Fats was sitting down too, resting. He stood up. His chin jerked, down into the soft flesh of his neck. “Fast Eddie,” he said tonelessly, “let’s play pool.”
“Break the balls,” Eddie said.
In the middle of the game the food came and Eddie ate his sandwich in bites between shots, setting it on the rail of the table while he was shooting, and washing it down with the coffee, which tasted very bitter. Fats had sent someone out and he was eating from a platter of a great many small sandwiches and link sausages. Instead of coffee he had three bottles of Dutch beer on another platter and these he drank from a pilsner glass, which he held in a fat hand, delicately. He wiped his lips gently with a napkin between bites of the sandwiches and, apparently, paid no attention whatever to the balls that Eddie was methodically pocketing in the thousand-dollar game that he, sitting in the chair and eating his gourmet’s breakfast, was playing in.

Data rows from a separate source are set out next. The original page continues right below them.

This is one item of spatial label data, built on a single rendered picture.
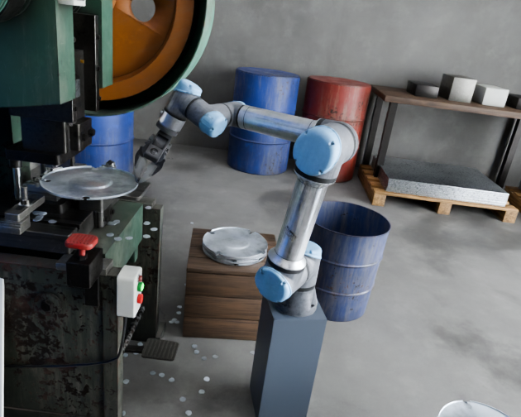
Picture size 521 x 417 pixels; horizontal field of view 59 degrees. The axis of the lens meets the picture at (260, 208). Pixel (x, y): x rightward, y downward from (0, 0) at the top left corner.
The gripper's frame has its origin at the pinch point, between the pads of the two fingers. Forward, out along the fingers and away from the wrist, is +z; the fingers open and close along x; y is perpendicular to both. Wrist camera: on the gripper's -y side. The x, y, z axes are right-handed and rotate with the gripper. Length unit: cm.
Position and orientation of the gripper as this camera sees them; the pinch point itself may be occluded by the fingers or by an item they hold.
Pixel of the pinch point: (138, 179)
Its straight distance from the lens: 152.7
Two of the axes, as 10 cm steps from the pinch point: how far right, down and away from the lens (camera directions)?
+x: -8.5, -4.9, -2.0
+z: -5.3, 7.8, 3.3
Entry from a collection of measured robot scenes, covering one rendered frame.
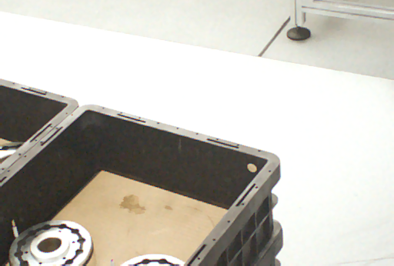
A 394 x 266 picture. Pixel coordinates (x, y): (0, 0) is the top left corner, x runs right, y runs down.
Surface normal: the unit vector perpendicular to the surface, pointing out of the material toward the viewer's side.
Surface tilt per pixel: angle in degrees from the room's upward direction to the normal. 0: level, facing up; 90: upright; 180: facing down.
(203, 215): 0
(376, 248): 0
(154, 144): 90
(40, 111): 90
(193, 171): 90
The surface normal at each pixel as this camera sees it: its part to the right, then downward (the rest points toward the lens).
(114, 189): -0.11, -0.80
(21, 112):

Eddie won the game; but Fats won the next one, by a narrow margin. And at nine o’clock the poolroom doors were opened again and an ancient colored man limped in and began sweeping the floor and opened the windows, pulling back the draperies. Outside the sky was, absurdly, blue. The sun shone in.
Fats turned his head toward the janitor and said, his voice loud and flat, across the room, “Cut off that goddamn sunshine.”
The black man shuffled back to the windows and drew the curtains. Then he went back to his broom.
They played, and Eddie kept winning. In his shoulders, now, and in his back and at the backs of his legs there was a kind of dull pain; but the pain seemed as if it were someone else’s and he hardly felt it, hardly knew it was there. He merely kept shooting and the balls kept falling and the grotesque, fat man whom he was playing—the man who was the Best Straight Pool Player in the Country—kept giving large amounts of money to Charlie. Once, he noticed that, while he was shooting and the other man was sitting, Fats was talking with the man with the pink cheeks and with Gordon, the manager. The pink-cheeked man had his billfold in his hand. After that game, Fats paid Charlie with a thousand-dollar bill. The sight of the bill that he had just earned made him feel nothing. He only wished that the rack man would hurry and rack the balls.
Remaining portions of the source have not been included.